While watching “Rambo: Last Blood,” it’s helpful to remember that the character John Rambo, ex-green beret and American legend, committed suicide onscreen in 1982. In the original ending of “First Blood,” the franchise’s first movie, after destroying a small mountain town and killing police numerous officers, Rambo shot himself in front of his former commanding officer, Trautman. It was a moment of profundity in a film that often lacked it. Naturally, test audiences despised the original ending enough that it was eventually changed, which is why there’s now a fifth installment in the franchise: “Rambo: Last Blood.”
“Rambo: Last Blood” is Rambo’s story as he retires to a quiet life on a ranch, riding horses, digging secret tunnels in his compound and, occasionally, blacksmithing. Also on the ranch are Rambo’s friend, Maria Beltran, and his niece, Gabrielle. The movie’s heart is clearly Rambo’s relationship with Gabrielle, which bodes poorly for Gabrielle’s chance of survival given the difficult track record for anyone Rambo cares about.
Gabrielle, against Rambo’s wishes, runs away to Mexico with the hope of finding her estranged father. Upon arriving, she’s promptly kidnapped, kicking off an increasingly gruesome, borderline-racist and entirely xenophobic war between Mexican human traffickers and Rambo. The film has the exact same plot as “Taken” until the final act when it becomes a hard R version of “Home Alone.” Gruesome is a complete understatement. “Last Blood” uses gore more extensively than any film in recent memory. At least 15 characters are either decapitated or have their heads blown up.

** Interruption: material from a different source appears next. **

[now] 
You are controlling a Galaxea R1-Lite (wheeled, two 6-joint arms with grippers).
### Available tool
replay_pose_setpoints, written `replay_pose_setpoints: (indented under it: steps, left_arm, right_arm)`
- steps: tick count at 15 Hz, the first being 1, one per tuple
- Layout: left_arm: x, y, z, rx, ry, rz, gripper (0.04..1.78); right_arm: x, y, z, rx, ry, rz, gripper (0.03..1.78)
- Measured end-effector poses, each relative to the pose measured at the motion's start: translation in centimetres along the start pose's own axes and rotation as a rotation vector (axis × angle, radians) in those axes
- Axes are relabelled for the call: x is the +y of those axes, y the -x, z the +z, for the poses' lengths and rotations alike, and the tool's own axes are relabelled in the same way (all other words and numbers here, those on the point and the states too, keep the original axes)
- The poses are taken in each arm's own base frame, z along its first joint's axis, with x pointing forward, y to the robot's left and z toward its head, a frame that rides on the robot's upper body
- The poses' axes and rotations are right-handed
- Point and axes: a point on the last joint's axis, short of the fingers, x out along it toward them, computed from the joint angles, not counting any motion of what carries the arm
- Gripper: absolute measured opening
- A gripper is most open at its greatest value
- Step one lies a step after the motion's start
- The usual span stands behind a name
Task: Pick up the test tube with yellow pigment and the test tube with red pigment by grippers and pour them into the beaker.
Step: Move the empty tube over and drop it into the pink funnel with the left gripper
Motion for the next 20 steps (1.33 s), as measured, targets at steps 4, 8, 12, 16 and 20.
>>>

At one point Rambo slices open an enemy’s chest and pulls his heart out.
When thinking about a Rambo movie, the movie’s quality is somewhat beside the point. These films have an established formula: Sylvester Stallone’s protagonist wants to lead a normal life, but when Americans are threatened by non-American entities — Soviets, Vietnamese soldiers, a Burmese dictator or, in this case, Mexican human traffickers — Rambo comes out of his retirement to brutally murder everyone in his path.
That’s not to say the movie is bad; it simply doesn’t make any attempt to be good. What it hopes to be is a showcase for Stallone. After being sidelined to a mature, mentor role in the past two “Creed” films, he lets loose, shooting arrows at nameless Latino cartel members and throwing knives at his enemies faces. The movie’s end credit sequence is a series of slow-motion highlights of Stallone in previous Rambo movies, including scenes from “Last Blood.”
Stallone is listed as both a cowriter and a producer on the film, not to mention the fact that his company, Balboa Productions, is the main financier for “Last Blood.” Stallone’s penchant for self-mythology has never been a secret, and in this film, he makes absolutely no attempt to hide it, particularly in a voiceover monologue where he draws a comparison between himself and American national security while sitting in a rocking chair.
As far as the alleged racism and xenophobia, while it’s hard to dismiss those claims, most of the issue is the pure futility of the script. While the script’s inability to communicate anything profound certainly applies to the film’s Latino villains, it also remains present in scenes between Rambo and Gabriella. In an early scene between the two that establishes their relationship and Rambo’s modern-day bliss, the dialogue feels almost alien as Stallone slurs through lines of praise and mentions incomprehensible facts about his love of tunnels.
The poor acting doesn’t help the script by any means, but ultimately, a Rambo film isn’t about characters, plot or dialogue. Rambo films are about John Rambo killing America’s supposed enemies in the name of his country. While audiences may not respond to that idea now, there certainly was a time in the mid-’80s when they did. Given that the mid-’80s was also a time when Stallone was the biggest movie star on the planet, it’s hard to blame him for wanting to go back.